• [Task statement]
Filter the entries and keep only the lines where the string "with" appears.

• [Data for this task]
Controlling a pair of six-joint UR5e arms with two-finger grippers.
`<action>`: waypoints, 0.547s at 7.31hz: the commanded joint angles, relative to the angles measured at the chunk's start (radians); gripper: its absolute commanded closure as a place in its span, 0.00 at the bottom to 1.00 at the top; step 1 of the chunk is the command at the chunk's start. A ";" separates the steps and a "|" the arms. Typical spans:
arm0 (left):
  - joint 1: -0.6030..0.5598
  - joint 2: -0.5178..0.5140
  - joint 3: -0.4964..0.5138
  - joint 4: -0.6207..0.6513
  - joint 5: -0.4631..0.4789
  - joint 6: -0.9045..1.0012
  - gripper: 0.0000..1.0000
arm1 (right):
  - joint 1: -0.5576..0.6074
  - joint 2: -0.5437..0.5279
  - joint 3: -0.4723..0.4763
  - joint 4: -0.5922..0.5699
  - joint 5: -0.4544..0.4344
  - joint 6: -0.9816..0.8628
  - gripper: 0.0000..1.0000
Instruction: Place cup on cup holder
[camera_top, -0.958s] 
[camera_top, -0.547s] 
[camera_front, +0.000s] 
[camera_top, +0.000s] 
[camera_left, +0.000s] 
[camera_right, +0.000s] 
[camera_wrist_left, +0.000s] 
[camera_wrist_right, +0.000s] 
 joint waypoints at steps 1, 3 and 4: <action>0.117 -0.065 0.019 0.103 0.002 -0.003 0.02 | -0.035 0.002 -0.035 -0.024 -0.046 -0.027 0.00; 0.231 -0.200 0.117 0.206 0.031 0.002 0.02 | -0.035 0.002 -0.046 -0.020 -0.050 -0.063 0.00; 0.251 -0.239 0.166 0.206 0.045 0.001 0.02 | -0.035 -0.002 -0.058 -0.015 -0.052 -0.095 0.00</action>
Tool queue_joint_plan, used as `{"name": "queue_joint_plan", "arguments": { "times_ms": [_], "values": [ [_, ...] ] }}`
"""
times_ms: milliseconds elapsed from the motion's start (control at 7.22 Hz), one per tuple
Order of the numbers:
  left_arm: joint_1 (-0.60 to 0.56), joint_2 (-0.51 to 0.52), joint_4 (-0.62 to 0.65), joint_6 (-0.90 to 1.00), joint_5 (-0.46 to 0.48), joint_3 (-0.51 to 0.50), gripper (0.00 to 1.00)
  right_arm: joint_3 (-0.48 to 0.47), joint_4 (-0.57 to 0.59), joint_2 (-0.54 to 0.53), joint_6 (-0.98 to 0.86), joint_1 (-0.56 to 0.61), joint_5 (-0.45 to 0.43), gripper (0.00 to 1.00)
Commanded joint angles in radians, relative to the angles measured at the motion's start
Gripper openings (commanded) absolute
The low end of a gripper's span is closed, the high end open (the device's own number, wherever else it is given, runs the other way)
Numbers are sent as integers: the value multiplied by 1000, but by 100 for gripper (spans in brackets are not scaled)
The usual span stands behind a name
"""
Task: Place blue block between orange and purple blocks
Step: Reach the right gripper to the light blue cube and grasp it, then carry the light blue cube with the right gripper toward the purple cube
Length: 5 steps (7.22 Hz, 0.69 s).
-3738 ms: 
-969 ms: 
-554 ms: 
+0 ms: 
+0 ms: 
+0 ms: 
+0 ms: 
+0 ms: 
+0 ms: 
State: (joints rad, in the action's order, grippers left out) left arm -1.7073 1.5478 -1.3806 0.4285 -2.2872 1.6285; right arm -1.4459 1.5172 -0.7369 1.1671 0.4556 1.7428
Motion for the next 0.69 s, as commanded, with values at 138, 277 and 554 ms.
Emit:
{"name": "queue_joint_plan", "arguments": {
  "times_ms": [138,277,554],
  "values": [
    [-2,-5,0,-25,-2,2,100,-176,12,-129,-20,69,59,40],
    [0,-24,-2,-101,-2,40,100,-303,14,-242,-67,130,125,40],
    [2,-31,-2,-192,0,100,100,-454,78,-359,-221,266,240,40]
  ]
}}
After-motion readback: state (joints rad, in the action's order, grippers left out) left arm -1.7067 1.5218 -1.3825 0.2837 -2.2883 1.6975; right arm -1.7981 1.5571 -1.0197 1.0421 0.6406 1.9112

• [Expected answer]
Controlling a pair of six-joint UR5e arms with two-finger grippers.
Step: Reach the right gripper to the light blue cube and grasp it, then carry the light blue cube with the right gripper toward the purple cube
Motion for the next 0.69 s, as commanded, with values at 138, 277 and 554 ms.

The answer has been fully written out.